◆ **Problem to work on**
Your answer must be an exact copy of the records below, with every picture left out.

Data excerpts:
----------
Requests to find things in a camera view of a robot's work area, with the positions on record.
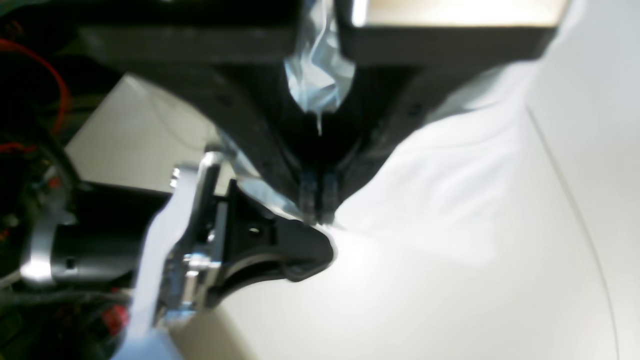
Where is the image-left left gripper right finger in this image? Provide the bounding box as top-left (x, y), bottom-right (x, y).
top-left (320, 0), bottom-right (561, 224)

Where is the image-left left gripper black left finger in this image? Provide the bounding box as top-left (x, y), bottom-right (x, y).
top-left (75, 0), bottom-right (320, 224)

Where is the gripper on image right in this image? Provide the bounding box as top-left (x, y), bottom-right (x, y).
top-left (113, 150), bottom-right (335, 360)

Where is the white t-shirt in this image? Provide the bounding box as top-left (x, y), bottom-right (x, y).
top-left (65, 0), bottom-right (621, 360)

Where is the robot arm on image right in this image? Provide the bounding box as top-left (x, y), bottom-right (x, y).
top-left (1, 1), bottom-right (334, 360)

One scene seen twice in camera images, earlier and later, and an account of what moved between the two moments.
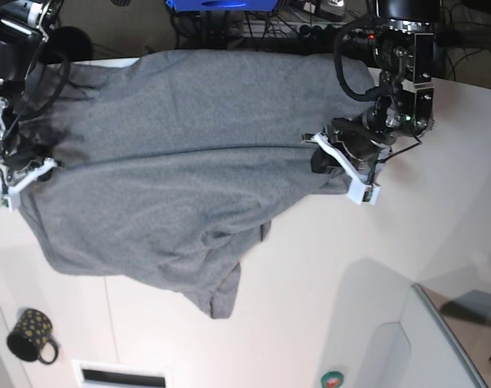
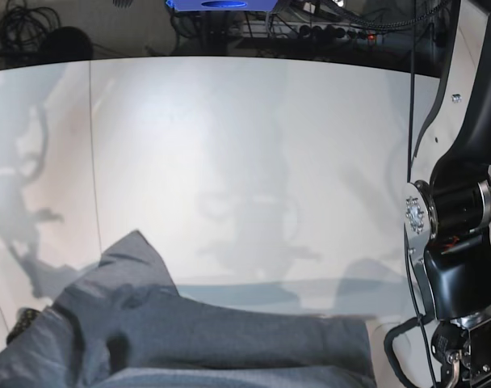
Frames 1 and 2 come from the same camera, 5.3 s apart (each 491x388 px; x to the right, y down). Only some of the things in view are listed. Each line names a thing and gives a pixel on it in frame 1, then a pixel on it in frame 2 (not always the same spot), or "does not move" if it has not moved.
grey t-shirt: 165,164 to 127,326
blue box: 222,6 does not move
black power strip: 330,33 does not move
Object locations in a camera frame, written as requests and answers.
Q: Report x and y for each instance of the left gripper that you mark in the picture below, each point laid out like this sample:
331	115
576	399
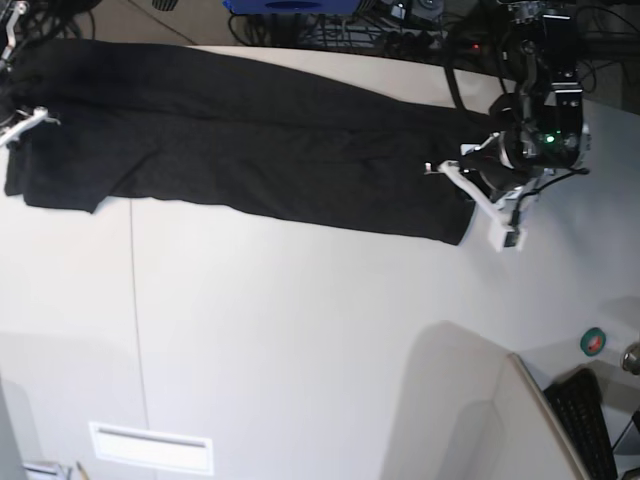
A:
490	160

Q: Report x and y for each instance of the black t-shirt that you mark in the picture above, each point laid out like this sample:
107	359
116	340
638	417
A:
175	123

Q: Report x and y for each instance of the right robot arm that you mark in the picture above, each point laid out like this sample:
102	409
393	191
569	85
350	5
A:
11	13

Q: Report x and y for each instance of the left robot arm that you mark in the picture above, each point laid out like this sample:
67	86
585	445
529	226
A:
539	122

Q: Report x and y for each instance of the black power strip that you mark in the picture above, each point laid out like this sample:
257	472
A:
425	43

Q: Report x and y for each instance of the green tape roll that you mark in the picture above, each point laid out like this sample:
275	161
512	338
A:
593	341

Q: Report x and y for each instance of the metal knob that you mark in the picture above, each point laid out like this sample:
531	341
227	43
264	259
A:
630	359

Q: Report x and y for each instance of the white partition panel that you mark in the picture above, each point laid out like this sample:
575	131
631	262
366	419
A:
470	409

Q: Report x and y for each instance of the black keyboard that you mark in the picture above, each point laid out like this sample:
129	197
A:
576	402

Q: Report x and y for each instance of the pencil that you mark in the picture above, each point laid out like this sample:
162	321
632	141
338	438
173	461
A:
82	472

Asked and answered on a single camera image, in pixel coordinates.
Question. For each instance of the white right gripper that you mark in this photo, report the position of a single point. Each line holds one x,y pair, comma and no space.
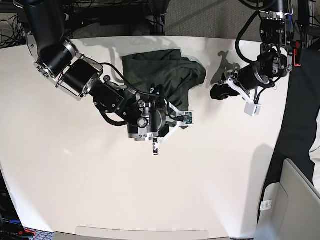
174,119

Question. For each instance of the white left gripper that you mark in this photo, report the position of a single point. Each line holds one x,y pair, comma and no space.
238,82

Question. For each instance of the dark green long-sleeve shirt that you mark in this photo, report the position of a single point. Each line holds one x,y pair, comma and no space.
168,68

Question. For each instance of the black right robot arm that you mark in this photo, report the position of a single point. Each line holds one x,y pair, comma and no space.
148,115

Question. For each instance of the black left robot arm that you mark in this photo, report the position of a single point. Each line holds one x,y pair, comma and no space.
274,62

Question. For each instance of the dark grey cloth sheet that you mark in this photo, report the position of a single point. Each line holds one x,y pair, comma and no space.
299,124

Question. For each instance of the red clamp on table edge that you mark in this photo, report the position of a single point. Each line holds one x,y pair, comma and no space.
297,53

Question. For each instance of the white cloth pile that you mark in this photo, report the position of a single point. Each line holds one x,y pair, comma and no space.
314,154

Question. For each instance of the white barcode label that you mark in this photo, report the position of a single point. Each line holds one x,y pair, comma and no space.
265,205

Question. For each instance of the grey plastic bin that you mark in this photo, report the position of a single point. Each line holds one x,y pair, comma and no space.
295,212

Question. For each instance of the black box with orange print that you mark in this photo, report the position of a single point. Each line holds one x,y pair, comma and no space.
11,227

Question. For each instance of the black aluminium frame post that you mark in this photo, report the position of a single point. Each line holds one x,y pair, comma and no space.
158,9

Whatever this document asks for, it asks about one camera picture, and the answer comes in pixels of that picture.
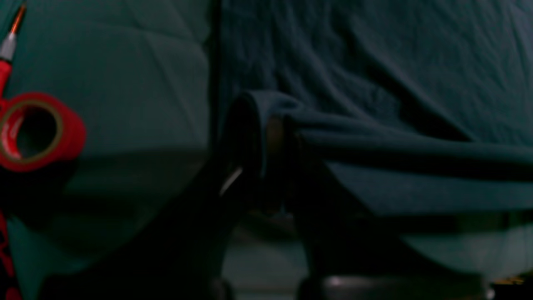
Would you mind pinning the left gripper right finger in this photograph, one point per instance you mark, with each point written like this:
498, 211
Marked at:
352, 254

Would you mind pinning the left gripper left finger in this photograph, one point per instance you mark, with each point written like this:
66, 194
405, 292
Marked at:
178, 256

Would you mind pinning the dark blue T-shirt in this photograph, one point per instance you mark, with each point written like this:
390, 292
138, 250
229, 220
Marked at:
415, 106

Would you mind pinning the red tape roll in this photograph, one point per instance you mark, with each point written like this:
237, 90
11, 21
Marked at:
37, 130

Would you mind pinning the light blue table cloth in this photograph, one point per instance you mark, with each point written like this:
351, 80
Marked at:
144, 76

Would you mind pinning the orange screwdriver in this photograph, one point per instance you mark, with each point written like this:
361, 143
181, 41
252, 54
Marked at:
8, 46

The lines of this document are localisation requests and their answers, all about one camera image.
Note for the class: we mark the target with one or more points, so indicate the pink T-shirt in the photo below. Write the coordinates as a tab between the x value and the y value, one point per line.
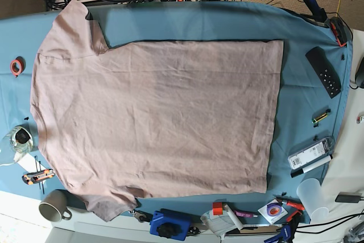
----------
◆ **Answer for the task**
Requests to find things in a camera view of a robot's work area, with the positions on record.
Where is the image-left left gripper right finger in this image? Provide the bounding box as top-left (x, y), bottom-right (x, y).
top-left (320, 0), bottom-right (561, 224)

Where is the image-left left gripper black left finger in this image? Provide the bounding box as top-left (x, y), bottom-right (x, y).
top-left (75, 0), bottom-right (320, 224)

Where is the gripper on image right in this image? Provide the bounding box as top-left (x, y), bottom-right (x, y).
top-left (113, 150), bottom-right (335, 360)

Where is the white t-shirt in this image? Provide the bounding box as top-left (x, y), bottom-right (x, y).
top-left (65, 0), bottom-right (621, 360)

Where is the robot arm on image right in this image? Provide the bounding box as top-left (x, y), bottom-right (x, y).
top-left (1, 1), bottom-right (334, 360)

One scene seen twice in camera images, earlier and later, and an account of what moved between the two moments.
Frames 1 and 2 come from the same camera, 5.3 s apart (each 491x388 px; x to the right, y down). Only some of the things in view are listed. Each line names a thing and gives a pixel on it in frame 1, then a pixel on it in frame 2 (not always the same spot), or "does not move" if it has not moved.
grey t-shirt: 165,164 to 127,326
blue box: 222,6 does not move
black power strip: 330,33 does not move
Object locations in a camera frame, written as requests and answers.
Q: Report x and y for each instance of the left gripper that you mark in the picture below, each point laid out like this sample:
331	115
576	399
A:
490	160

Q: Report x and y for each instance of the black t-shirt that you mark in the picture above, each point laid out like this sample:
107	359
116	340
638	417
A:
175	123

Q: Report x and y for each instance of the right robot arm that you mark in the picture above, each point laid out like this sample:
102	409
393	191
569	85
350	5
A:
11	13

Q: Report x and y for each instance of the left robot arm that you mark in the picture above, each point laid out like this sample:
67	86
585	445
529	226
A:
539	122

Q: Report x and y for each instance of the black power strip that you mark in the picture above, each point laid out like this sample:
257	472
A:
425	43

Q: Report x and y for each instance of the green tape roll that you mark in the picture above, each point laid out like this sample:
275	161
512	338
A:
593	341

Q: Report x and y for each instance of the metal knob that you mark in the picture above, each point laid out like this sample:
531	341
227	43
264	259
A:
630	359

Q: Report x and y for each instance of the white partition panel that you mark in the picture above, each point laid out like this sample:
575	131
631	262
366	419
A:
470	409

Q: Report x and y for each instance of the black keyboard that you mark in the picture above, each point laid out like this sample:
129	197
A:
576	402

Q: Report x and y for each instance of the pencil that you mark in the picture above, each point laid out like this sample:
162	321
632	141
338	438
173	461
A:
82	472

Asked and answered on a single camera image, in pixel coordinates.
Question. For each instance of the white right gripper that you mark in this photo, report the position of a single point. Each line holds one x,y pair, comma and no space.
174,119

Question. For each instance of the white left gripper that you mark in this photo, report the position of a single point. Each line holds one x,y pair, comma and no space.
238,82

Question. For each instance of the dark green long-sleeve shirt that you mark in this photo, report the position of a single point. Each line holds one x,y pair, comma and no space.
168,68

Question. For each instance of the black right robot arm that you mark in this photo, report the position of a single point. Each line holds one x,y pair, comma and no space.
148,115

Question. For each instance of the black left robot arm that you mark in this photo, report the position of a single point. Each line holds one x,y pair, comma and no space.
274,62

Question. For each instance of the dark grey cloth sheet that you mark in this photo, report the position of a single point. Each line holds one x,y pair, comma and no space.
299,124

Question. For each instance of the red clamp on table edge that you mark in this photo, report the position of a single point. Each line holds one x,y pair, comma and no space.
297,53

Question. For each instance of the white cloth pile that you mark in this photo, report the position of a single point. Each line holds one x,y pair, comma and no space.
314,154

Question. For each instance of the white barcode label that you mark in this photo, report the position of a single point. Each line holds one x,y pair, comma and no space.
265,205

Question. For each instance of the grey plastic bin that you mark in this photo, report the position of a single point. Each line holds one x,y pair, comma and no space.
295,212

Question. For each instance of the black box with orange print that you mark in this photo, report the position of a single point. Each line holds one x,y pair, comma and no space.
11,227

Question. For each instance of the black aluminium frame post that you mark in this photo, report the position of a single point. Each line holds one x,y pair, comma and no space.
158,9

Whatever this document asks for, it asks about one camera picture, and the answer comes in pixels of that picture.
Would you mind pinning the left gripper right finger in this photograph, one point per instance you mark, with each point written like this:
498, 211
Marked at:
352, 254

Would you mind pinning the left gripper left finger in this photograph, one point per instance you mark, with each point written like this:
66, 194
405, 292
Marked at:
178, 256

Would you mind pinning the dark blue T-shirt in this photograph, one point per instance you mark, with each point written like this:
390, 292
138, 250
229, 220
Marked at:
415, 106

Would you mind pinning the red tape roll in this photograph, one point per instance you mark, with each point written like this:
237, 90
11, 21
Marked at:
37, 130

Would you mind pinning the light blue table cloth in this photograph, one point per instance you mark, with each point written like this:
351, 80
Marked at:
144, 76

Would you mind pinning the orange screwdriver in this photograph, one point per instance you mark, with each point written like this:
361, 143
181, 41
252, 54
Marked at:
8, 46

The lines of this document are localisation requests and their answers, all about one camera image.
Note for the class: we mark the target with one or more points, so indicate the pink T-shirt in the photo below. Write the coordinates as a tab between the x value and the y value, one point per line.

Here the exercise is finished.